Medya teröre hizmet mi edecek ya da çanak mı tutacak, yoksa gerçeklere gözlerini kapatıp olup bitenleri görmezden mi gelecektir? Medya nasıl bir uslup ve nasıl bir anlatım biçimi benimsemeli, hatta hangi sözcükleri kullanmalı ya da kullanmamalıdır? Çünkü medyanın terör eylemlerini gerçekleştirilenleri nasıl tanımladığı bile medyanın duruşu ve olaylara yaklaşımı hakkında önemli ipuçları vermektedir. Eylemi gerçekleştirenler birer “gerilla” mı, “özgürlük savaşçısı” mı, “militan” mı, “ayrılıkçı milis” mi, yoksa “terörist” midir? Onlara ne isim ya da sıfat verileceği bile teröre karşı duruşun ve terörün nasıl anlamlandırılacağının bir işareti haline gelebilmektedir.
TERÖR HABERLERİ NASIL VERİLMELİ?
Terör olayları karşısında yazılacak haberin ilk akla gelebilecek soruları bunlar olabilir. Ancak ondan önce bu haberin yayınlanıp yayınlanmayacağı ve yayınlanacaksa ne şekilde yayınlanacağı da ayrı bir önem taşır.
Örneğin televizyonda yayını kesip “şok haber”, “flash, flash, flash” ya da “son dakika” gibi uyarılarla yaşanan olaylar “sıcağı sıcağına” kamuoyuna duyurulmalı mıdır? Duyurulacaksa bu sunum ve haber görüntüleri nasıl olmalıdır? Ortaya çıkan “dehşet tablosu” görüntülere nasıl yansımalıdır? Haberi sunanlar nasıl davranmalıdır? “Dehşet” ve “panik” ortamından nasıl etkilenmemeli ve bunu nasıl izleyicilere yansıtmamalıdır? Haber sunucusunun duruşu, bakışı, ses tonu, el ve kol hareketleri, jest ve mimikleri hangi mesajları içermelidir? Gazete için hangi başlık kullanılmalı, habere ne kadar yer ayrılmalı ve hangi fotoğraflara yer verilmelidir? Habercinin ve haber sunucusunun sorumluluk ve yeteneği işte bu sorunların yanıtlarında, habercilik mesleği, kamu çıkarı ve terörün amaçlarının kesiştiği noktada devreye girmektedir.

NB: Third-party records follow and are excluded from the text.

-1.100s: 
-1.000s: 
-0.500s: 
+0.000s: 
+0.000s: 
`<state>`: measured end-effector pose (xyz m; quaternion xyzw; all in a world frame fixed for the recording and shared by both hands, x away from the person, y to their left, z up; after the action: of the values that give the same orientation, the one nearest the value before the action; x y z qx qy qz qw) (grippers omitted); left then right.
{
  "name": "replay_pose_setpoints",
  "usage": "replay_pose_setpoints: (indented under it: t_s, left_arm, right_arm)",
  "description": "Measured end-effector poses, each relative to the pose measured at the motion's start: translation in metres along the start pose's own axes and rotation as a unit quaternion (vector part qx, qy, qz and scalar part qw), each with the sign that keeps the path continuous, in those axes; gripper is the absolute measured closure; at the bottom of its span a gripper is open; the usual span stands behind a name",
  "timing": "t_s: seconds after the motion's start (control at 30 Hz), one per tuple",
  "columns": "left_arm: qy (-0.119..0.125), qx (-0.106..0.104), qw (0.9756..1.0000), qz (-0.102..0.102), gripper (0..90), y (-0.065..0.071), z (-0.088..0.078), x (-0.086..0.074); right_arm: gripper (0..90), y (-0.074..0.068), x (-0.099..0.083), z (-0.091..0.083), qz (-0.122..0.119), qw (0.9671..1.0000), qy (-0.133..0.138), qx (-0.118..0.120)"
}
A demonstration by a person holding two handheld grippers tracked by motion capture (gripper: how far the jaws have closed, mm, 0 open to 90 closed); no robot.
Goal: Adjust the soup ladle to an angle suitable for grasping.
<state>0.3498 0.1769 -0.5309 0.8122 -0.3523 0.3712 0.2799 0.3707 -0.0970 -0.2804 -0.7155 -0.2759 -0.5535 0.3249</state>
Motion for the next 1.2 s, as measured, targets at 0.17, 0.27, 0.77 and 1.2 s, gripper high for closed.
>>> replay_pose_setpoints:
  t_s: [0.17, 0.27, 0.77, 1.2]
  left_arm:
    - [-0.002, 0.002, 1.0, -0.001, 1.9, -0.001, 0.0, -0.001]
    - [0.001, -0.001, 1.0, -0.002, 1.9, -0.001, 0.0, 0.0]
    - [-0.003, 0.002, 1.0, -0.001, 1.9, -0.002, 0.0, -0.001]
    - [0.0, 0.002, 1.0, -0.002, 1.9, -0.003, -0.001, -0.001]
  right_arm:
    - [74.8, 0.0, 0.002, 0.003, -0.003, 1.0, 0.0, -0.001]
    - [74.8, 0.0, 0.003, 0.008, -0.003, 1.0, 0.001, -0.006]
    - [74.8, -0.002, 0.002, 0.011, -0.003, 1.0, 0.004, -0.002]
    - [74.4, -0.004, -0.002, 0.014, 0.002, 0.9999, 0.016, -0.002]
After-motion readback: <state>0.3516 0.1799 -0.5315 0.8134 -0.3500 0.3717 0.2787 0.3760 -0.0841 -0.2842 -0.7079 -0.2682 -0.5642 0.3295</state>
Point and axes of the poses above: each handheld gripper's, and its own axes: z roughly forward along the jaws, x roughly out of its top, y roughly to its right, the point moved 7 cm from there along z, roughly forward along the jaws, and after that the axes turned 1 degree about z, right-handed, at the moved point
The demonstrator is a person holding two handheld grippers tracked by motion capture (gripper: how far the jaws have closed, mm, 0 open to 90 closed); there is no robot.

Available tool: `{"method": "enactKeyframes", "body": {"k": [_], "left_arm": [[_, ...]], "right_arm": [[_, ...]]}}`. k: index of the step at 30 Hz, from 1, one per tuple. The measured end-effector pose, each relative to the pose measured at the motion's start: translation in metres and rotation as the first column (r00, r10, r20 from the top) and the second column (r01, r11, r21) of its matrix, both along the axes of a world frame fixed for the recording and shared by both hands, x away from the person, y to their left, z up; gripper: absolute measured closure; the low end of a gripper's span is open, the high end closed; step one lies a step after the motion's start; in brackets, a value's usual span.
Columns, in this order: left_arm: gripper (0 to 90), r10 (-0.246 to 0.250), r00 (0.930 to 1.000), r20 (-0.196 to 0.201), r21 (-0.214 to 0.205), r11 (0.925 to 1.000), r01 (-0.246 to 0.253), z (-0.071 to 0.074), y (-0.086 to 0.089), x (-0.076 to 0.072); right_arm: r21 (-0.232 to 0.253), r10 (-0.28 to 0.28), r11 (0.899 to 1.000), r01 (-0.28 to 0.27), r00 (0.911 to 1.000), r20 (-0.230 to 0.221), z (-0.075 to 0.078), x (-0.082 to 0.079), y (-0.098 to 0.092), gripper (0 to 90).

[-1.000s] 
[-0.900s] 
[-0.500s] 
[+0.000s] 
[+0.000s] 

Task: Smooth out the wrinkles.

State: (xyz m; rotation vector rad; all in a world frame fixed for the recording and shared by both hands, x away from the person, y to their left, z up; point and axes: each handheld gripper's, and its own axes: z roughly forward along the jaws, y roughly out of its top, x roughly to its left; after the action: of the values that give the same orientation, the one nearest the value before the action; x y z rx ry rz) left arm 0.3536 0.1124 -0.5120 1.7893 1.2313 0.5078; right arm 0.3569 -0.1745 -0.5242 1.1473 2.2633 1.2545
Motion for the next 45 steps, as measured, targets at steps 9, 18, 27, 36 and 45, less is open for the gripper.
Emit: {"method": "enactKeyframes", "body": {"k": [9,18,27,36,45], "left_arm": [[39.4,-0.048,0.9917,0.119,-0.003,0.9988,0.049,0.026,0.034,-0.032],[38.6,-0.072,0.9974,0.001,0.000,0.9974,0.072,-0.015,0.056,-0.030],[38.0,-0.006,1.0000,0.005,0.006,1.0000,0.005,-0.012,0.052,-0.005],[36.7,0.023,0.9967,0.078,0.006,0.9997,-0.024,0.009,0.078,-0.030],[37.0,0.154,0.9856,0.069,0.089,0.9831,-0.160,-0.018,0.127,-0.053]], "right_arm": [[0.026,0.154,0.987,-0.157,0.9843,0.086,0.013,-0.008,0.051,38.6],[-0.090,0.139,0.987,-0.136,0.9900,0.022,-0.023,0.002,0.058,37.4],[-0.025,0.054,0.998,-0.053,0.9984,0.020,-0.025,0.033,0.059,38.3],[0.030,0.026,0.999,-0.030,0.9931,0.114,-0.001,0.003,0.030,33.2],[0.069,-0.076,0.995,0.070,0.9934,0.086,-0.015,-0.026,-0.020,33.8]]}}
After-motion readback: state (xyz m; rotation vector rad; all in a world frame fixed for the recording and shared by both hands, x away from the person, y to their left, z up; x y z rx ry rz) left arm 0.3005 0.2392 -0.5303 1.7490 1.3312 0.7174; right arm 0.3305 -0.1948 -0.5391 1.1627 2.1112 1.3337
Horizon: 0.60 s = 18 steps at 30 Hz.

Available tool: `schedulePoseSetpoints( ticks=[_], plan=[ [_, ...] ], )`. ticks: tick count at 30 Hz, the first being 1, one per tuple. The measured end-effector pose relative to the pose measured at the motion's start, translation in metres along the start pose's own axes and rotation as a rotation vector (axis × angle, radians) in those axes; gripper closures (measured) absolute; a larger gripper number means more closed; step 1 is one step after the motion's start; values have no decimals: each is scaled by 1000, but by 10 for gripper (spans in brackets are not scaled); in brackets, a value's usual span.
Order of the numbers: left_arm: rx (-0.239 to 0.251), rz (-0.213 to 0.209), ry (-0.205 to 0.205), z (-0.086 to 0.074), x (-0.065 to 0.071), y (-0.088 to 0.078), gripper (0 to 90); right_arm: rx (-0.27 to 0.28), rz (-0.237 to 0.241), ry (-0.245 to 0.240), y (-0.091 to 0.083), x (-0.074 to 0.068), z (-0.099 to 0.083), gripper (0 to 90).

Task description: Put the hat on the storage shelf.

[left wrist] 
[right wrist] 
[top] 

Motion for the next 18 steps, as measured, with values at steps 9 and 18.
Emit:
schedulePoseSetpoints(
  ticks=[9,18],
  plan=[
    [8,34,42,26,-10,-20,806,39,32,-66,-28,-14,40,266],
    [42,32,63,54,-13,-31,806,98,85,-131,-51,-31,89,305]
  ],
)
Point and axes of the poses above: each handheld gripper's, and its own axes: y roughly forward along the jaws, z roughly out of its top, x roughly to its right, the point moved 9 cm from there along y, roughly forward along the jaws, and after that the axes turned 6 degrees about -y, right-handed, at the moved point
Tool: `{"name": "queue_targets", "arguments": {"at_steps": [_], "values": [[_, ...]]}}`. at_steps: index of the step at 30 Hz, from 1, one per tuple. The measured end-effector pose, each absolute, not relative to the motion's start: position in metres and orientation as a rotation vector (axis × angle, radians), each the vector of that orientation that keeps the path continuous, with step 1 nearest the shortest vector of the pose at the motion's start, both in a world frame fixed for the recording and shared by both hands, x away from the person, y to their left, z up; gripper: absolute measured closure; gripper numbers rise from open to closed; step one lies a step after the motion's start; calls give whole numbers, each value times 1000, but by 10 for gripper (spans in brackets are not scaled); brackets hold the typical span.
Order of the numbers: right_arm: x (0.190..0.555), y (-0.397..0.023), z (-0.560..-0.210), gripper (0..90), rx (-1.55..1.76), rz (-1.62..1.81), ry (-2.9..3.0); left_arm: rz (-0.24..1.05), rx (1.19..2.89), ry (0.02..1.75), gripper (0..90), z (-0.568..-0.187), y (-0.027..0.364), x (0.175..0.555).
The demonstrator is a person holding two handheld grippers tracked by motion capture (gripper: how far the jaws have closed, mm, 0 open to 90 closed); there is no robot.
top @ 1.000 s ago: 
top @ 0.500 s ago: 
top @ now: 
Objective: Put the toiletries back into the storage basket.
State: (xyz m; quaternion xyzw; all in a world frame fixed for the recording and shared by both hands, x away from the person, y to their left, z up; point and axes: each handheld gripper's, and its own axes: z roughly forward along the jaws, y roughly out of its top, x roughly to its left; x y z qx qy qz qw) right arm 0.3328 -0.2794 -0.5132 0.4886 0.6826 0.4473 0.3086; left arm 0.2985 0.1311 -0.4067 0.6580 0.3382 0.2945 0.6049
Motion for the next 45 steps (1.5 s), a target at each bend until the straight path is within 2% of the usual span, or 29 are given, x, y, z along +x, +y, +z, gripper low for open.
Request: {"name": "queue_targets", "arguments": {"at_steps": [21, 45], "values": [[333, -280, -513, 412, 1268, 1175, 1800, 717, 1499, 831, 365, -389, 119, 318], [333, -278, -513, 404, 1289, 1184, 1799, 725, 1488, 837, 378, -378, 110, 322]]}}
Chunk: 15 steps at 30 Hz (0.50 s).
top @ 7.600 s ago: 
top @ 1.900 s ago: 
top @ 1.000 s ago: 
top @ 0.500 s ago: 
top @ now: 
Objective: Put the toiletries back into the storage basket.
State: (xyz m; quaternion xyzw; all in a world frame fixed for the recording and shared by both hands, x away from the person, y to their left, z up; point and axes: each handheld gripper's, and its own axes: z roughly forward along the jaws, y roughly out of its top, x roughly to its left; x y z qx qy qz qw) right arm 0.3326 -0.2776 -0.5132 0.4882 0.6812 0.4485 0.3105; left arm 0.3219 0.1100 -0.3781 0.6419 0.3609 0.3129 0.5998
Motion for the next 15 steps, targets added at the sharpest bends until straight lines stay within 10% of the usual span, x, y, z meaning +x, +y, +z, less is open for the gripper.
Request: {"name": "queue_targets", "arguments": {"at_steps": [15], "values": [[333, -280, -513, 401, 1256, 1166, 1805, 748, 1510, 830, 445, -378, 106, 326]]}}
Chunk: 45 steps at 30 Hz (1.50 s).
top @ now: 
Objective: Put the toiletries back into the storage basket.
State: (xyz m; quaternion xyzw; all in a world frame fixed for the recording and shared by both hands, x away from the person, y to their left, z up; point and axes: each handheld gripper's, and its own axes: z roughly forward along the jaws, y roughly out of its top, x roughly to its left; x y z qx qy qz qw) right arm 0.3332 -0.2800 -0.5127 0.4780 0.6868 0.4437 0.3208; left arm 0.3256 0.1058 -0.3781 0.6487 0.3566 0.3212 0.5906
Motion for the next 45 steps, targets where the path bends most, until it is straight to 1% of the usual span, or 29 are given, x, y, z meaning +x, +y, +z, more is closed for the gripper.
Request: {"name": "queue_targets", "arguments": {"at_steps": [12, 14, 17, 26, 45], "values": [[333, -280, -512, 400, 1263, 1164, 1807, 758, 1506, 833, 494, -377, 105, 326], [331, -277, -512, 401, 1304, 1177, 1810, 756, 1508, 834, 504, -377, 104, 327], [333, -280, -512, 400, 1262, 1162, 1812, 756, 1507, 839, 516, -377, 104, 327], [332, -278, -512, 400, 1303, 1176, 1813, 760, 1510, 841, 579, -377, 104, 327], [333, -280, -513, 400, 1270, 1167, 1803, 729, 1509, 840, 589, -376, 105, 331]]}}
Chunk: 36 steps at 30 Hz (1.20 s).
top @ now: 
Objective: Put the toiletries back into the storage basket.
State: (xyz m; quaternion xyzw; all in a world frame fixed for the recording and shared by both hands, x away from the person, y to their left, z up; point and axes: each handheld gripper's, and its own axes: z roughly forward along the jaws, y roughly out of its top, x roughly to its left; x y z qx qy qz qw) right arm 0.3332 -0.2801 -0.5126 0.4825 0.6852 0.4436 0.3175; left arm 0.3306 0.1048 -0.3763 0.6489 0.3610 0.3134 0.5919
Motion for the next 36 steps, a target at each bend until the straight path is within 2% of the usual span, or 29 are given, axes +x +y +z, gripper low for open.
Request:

Aslında terör haberciliği tartışmalarının genelinde medyanın bu haberleri nasıl yayınlaması gerektiğinden çok, nasıl yayınlamaması gerektiği konusu üzerinde durulmaktadır.
Genellikle medyanın yaptığı yanlışlara yapılan vurgu, medyanın teröre hizmet ettiği noktasında düğümlenerek sansürü meşru görme ve gösterme eğilim ve çabaları ile birleşmektedir. Ardından medyanın sorumlulukları ve meslek etiğini konu alan tartışmalar ve daha sonra da yasal düzenlemeler birbirini izlemektedir. Oysa ki burada atlanan çok önemli bir nokta vardır.
Medyanın en önemli işlev ve sorumluluğu kamu çıkarlarına hizmet etmektir. Terör olayları karşısında kamu çıkarı, elbette özgürlükçü demokrasi ve insan hakları karşıtı terörün amacına hizmet etmemeyi gerektirir. Medya sorumlusunun terörün amaçlarının ne olduğunu bilmesi ve neyin bu amaçlara hizmet edeceğini görmesi de işin kilit noktasını oluşturur. Yani haberi vermek kadar, haberin hangi amaca hizmet edeceğini bilmek de önemlidir. Dolayısıyla haberci, teröristin topluma vermek istediği mesajın önüne geçebilmeli ve verdiği haberin doğuracağı sonuçları gözden uzak tutmamalıdır. Dolayısıyla yayın sorumlusunun terör haberlerinin doğuracağı sonuçlar konusunda yayından önce bir kez daha düşünmesinde yarar vardır.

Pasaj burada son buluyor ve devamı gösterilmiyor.